HON. NEIL LEBLANC: Mr. Speaker, the member opposite always tries to give statements which appear to mislead the facts that are there. The member opposite is saying that our government would not add to the debt of this province when we said very clearly that we would bring about a balanced budget after three years and the deficit that we inherited

[Page 642]

from the previous administration that member was a part of was $500 million. We have added to the debt in this year $118 million. That is a manageable debt. When you look at the increases in our economy, that is something that we, as a government, are very proud of and for that we will have a legacy and that will be the fixed assets that we bought with that.

MR. SPEAKER: The honourable Leader of the Official Opposition.

HEALTH: LONG-TERM CARE ASSESS. - CHANGES

MR. DARRELL DEXTER: Mr. Speaker, this government tried to tell Nova Scotians that its changes in November in the long-term care system made the financial assessments for seniors more fair. I would like to table a document by the Department of Health that clearly shows how unfair the changes were. The document states that the most prevalent comment being heard by the eligibility review staff about the new exemption is the sense of unfairness regarding the $25,000 exemption only applying to those who have spouses. I would ask the Minister of Health, when will you admit the changes last November were more about putting out brush fires than offering meaningful change for seniors?

HON. JANE PURVES: Mr. Speaker, the assessment process itself is very problematic and it's difficult for the seniors who go through it, but I don't know about putting out brush fires, that comment coming from the person who was starting them in the first place.

MR. DEXTER: Mr. Speaker, I don't know what it's going to take to light a fire under that minister, I will tell you that. The same document says that only one-quarter of those in the assessment process have a spouse, and the changes discriminate against the majority who are single and have limited assets. Staff recommend that an increase in the seniors' monthly allowance, however, this government completely ignored their recommendation and went ahead with a plan that was aimed at the minority in this province. When will the minister admit that her government has turned its back on seniors in this province?

MISS PURVES: Mr. Speaker, this government is making a great commitment to seniors in this province, not only by changing the system and alleviating the burden of medical care costs in nursing homes but also by this year's contribution to Pharmacare costs.
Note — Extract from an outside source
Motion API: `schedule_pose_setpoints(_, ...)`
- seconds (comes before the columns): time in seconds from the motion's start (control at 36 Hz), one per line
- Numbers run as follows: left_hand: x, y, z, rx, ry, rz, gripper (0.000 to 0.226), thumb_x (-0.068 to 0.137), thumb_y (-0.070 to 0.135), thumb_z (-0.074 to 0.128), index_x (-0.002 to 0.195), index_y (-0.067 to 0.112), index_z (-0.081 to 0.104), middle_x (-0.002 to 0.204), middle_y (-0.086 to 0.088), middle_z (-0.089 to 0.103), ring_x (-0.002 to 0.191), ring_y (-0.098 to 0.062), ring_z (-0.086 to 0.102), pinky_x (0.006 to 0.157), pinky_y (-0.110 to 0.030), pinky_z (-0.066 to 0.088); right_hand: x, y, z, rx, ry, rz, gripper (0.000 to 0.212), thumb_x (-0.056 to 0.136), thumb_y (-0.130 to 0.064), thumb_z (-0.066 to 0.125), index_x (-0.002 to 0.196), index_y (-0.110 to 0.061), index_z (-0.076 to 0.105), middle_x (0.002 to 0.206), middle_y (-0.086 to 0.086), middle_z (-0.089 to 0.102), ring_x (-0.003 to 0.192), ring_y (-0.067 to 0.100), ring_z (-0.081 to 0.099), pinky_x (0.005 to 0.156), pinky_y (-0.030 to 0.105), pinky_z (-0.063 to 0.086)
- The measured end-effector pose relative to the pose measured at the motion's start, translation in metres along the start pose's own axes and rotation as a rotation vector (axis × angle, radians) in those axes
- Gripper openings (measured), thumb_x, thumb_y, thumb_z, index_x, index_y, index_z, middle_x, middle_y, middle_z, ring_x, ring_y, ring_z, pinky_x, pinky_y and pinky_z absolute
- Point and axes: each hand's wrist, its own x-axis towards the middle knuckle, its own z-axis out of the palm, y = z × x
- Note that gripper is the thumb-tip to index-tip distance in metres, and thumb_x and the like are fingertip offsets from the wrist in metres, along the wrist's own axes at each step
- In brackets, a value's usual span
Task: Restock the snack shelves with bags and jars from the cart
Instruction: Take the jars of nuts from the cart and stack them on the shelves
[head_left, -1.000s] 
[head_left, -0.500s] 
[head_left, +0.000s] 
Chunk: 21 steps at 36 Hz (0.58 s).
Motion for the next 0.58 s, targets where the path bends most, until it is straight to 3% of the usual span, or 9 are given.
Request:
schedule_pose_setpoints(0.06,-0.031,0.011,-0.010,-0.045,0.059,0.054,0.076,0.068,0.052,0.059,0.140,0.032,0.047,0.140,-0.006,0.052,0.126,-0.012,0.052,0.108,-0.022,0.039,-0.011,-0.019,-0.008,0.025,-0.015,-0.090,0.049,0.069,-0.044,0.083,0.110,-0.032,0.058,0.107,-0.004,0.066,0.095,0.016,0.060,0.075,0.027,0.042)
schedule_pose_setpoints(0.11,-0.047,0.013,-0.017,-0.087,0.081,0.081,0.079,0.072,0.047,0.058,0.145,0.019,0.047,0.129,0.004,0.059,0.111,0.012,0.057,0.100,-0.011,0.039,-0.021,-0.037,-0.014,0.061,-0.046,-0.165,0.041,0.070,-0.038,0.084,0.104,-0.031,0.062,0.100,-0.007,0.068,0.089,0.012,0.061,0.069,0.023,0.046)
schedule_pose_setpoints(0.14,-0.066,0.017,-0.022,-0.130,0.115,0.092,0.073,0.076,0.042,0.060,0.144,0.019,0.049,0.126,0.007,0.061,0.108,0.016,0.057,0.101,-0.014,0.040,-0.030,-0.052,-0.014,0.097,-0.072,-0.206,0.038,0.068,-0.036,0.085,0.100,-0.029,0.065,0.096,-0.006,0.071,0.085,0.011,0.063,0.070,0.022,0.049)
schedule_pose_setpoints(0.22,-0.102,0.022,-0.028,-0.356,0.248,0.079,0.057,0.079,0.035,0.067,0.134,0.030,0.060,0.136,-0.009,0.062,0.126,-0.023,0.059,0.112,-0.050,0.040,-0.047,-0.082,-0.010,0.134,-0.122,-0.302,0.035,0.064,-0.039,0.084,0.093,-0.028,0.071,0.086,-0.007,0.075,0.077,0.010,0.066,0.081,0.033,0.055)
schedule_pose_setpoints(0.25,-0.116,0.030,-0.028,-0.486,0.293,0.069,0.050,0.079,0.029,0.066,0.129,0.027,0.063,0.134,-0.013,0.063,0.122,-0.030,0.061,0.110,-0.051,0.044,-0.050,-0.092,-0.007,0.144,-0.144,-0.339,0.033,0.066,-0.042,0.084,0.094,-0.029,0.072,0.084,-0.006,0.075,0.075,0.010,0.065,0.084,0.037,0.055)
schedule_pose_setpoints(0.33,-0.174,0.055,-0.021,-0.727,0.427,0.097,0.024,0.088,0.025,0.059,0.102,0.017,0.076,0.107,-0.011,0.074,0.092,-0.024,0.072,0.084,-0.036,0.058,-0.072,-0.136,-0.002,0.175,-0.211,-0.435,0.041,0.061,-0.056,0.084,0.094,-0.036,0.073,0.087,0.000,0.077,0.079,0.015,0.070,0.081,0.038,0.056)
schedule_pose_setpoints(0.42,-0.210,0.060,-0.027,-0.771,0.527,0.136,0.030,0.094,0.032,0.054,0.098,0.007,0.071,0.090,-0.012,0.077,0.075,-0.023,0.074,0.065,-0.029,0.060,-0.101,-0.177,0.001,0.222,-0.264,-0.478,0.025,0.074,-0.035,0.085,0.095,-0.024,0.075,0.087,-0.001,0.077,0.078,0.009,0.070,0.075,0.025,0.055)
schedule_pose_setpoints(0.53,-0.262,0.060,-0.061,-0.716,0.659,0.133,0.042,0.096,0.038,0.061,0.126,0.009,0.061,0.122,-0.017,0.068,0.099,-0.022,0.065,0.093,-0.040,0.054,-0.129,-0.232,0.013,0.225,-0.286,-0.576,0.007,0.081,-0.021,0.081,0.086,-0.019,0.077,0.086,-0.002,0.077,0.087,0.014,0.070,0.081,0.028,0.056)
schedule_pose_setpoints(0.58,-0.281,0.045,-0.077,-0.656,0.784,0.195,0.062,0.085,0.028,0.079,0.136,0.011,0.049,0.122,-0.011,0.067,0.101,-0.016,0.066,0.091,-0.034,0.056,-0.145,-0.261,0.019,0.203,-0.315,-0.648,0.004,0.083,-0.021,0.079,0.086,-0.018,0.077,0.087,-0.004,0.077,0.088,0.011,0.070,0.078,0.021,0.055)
MR. DEXTER: Mr. Speaker, I'm sure they think they can tell people that black is white. This is the government that raised the premiums in Pharmacare - anyway, a subject for another day. The government tried to mislead the public in November but Nova Scotians knew then and they know now that these changes are nothing more than a cynical election-year public relations ploy. The long-term care system in this province still impoverishes seniors every day and discriminates on the basis of marital status. I ask the Minister of Health, why would you design a system that ensures that if you are a widow or a widower, you will also be driven into poverty?

[Page 643]

MISS PURVES: Mr. Speaker, this government is making a great effort and spending a considerable amount of money in helping people who need help. We come from a different philosophical point of view than the Party opposite, who won't be satisfied until every man, woman child in this province is a victim.
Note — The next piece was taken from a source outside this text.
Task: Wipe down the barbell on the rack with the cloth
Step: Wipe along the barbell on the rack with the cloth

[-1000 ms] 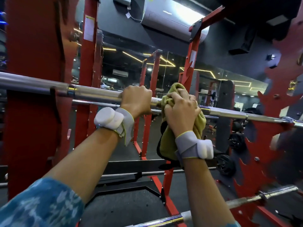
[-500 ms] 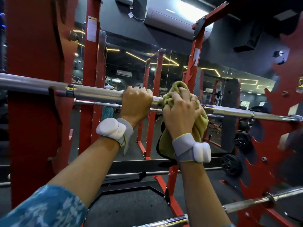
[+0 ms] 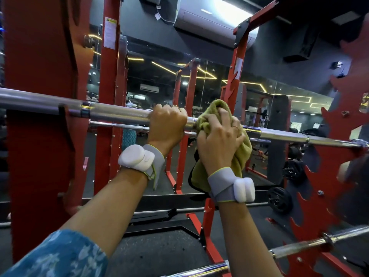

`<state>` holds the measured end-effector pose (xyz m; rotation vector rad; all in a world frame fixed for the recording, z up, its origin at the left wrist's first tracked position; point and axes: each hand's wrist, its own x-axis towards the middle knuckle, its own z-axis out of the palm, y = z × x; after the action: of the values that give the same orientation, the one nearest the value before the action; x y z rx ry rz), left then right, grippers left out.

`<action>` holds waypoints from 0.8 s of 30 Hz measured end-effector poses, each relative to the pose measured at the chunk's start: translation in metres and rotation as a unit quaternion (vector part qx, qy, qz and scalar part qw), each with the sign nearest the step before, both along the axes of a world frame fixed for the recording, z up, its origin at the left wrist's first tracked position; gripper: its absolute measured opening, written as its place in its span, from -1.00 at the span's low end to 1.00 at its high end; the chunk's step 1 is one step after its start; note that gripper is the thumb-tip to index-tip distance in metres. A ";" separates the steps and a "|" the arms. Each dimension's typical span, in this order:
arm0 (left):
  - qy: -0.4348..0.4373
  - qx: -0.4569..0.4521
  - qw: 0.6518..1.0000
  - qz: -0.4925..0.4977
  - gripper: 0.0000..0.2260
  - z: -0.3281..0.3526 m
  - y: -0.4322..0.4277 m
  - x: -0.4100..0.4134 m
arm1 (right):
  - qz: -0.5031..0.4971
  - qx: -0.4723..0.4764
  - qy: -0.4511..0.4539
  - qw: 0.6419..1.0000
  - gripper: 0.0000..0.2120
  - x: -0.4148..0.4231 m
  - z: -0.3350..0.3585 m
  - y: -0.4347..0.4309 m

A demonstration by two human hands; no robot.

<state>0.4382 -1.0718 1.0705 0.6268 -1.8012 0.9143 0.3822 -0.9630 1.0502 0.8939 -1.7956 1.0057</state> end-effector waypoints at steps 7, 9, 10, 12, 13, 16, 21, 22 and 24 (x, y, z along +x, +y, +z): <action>0.004 0.016 1.000 -0.010 -0.79 0.002 0.000 -0.003 | 0.042 -0.029 0.110 0.993 -0.64 -0.011 -0.037 -0.005; 0.002 0.024 1.000 -0.017 -0.75 0.002 0.001 -0.001 | 0.033 -0.049 0.063 0.996 -0.63 -0.017 -0.035 -0.001; 0.004 0.026 0.999 -0.018 -0.73 0.002 0.002 0.000 | 0.034 -0.058 0.030 0.997 -0.62 -0.018 -0.030 0.001; 0.011 0.027 0.999 -0.021 -0.72 0.001 0.002 -0.001 | 0.038 -0.062 -0.033 0.997 -0.60 -0.018 -0.016 0.003; 0.012 0.028 0.999 -0.022 -0.72 0.001 0.003 0.000 | 0.036 -0.059 -0.040 0.997 -0.59 -0.016 -0.011 0.003; 0.014 0.035 0.999 -0.020 -0.72 0.002 0.005 0.001 | 0.030 -0.028 0.034 0.999 -0.61 -0.010 -0.010 0.000; 0.007 0.043 0.999 -0.020 -0.73 0.003 0.007 0.003 | 0.055 -0.047 0.074 0.995 -0.59 -0.021 -0.033 0.002; 0.006 0.044 0.999 -0.018 -0.73 0.002 0.007 0.004 | 0.053 -0.060 0.060 0.995 -0.59 -0.025 -0.034 0.004; 0.005 0.048 0.999 -0.019 -0.73 0.003 0.008 0.005 | 0.043 -0.073 0.013 0.996 -0.60 -0.030 -0.028 0.009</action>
<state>0.4428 -1.0634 1.0730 0.6551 -1.8498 0.8015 0.3525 -0.9544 1.0218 0.8956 -1.6501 1.1589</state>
MR. SPEAKER: The honourable member for Cape Breton West.

ENVIRON. & LBR.: WATER STRATEGY - FLOOD (03/03) ADDRESS

MR. RUSSELL MACKINNON: Mr. Speaker, my question is for the Premier. Over a week ago, Nova Scotia suffered its worst flooding in 30 years. Nova Scotian homes and business owners now have the burden of repairing the damage caused by these floods. With these looming hardships, Nova Scotians must be assured their drinking water will remain safe. and as the Premier may or may not be aware, flooding can very well have a major impact, negatively, toward the quality of one's drinking water. My question to the Premier is, how does your government's water strategy address the dangers demonstrated by the recent floods and what is your government preparing to do to address this important issue?
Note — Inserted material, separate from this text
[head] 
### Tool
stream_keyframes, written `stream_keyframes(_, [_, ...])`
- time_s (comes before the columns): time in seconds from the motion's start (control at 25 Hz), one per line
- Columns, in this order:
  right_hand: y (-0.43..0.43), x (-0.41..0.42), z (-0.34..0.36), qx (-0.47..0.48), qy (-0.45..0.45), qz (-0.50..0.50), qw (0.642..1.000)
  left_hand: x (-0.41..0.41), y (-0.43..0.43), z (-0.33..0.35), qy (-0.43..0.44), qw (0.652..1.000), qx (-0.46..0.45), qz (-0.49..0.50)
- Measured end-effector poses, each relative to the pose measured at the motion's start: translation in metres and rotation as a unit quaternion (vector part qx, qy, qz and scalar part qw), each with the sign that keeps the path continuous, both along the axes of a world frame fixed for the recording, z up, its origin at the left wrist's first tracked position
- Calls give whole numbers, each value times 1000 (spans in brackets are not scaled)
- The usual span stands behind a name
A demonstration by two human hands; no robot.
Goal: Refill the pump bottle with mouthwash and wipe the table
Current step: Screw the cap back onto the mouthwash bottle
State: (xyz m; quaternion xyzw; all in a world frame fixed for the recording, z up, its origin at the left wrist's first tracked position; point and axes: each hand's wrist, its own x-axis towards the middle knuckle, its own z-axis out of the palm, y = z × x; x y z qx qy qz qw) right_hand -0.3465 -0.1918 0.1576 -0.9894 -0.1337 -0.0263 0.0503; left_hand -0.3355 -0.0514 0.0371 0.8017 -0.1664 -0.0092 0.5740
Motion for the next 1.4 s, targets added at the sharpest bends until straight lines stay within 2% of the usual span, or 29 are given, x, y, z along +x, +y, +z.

THE PREMIER: Mr. Speaker, that is a good question. I refer it to the Minister of Environment and Labour.

HON. RONALD RUSSELL: Mr. Speaker, the water strategy program is in place and we are advising all householders who have their wells inundated by flood waters to immediately have those wells tested.

MR. MACKINNON: Mr. Speaker, along with the floods, there is a concern for oil spills from home heating tanks, which the member for Kings South touched on last night. In fact, I will table an e-mail from the Deputy Minister of Environment and Labour to the Deputy Minister for the Premier's Office which addresses the concern or the fear they have for these oil spills. In fact, the Deputy Minister of the Department of Environment and Labour is most concerned with the potential impact on drinking water which outlines the reason for their earlier press release. The staff in the Kentville office of the Department of Environment and Labour downplayed this concern, but we know that office is under investigation by the minister's office to which that report has never been made public. So my question to the Premier again is, is anyone from the Department of Environment and Labour looking into this particular matter, and if so, when will the people see a response informing the public of the potential dangers that these spills will impose?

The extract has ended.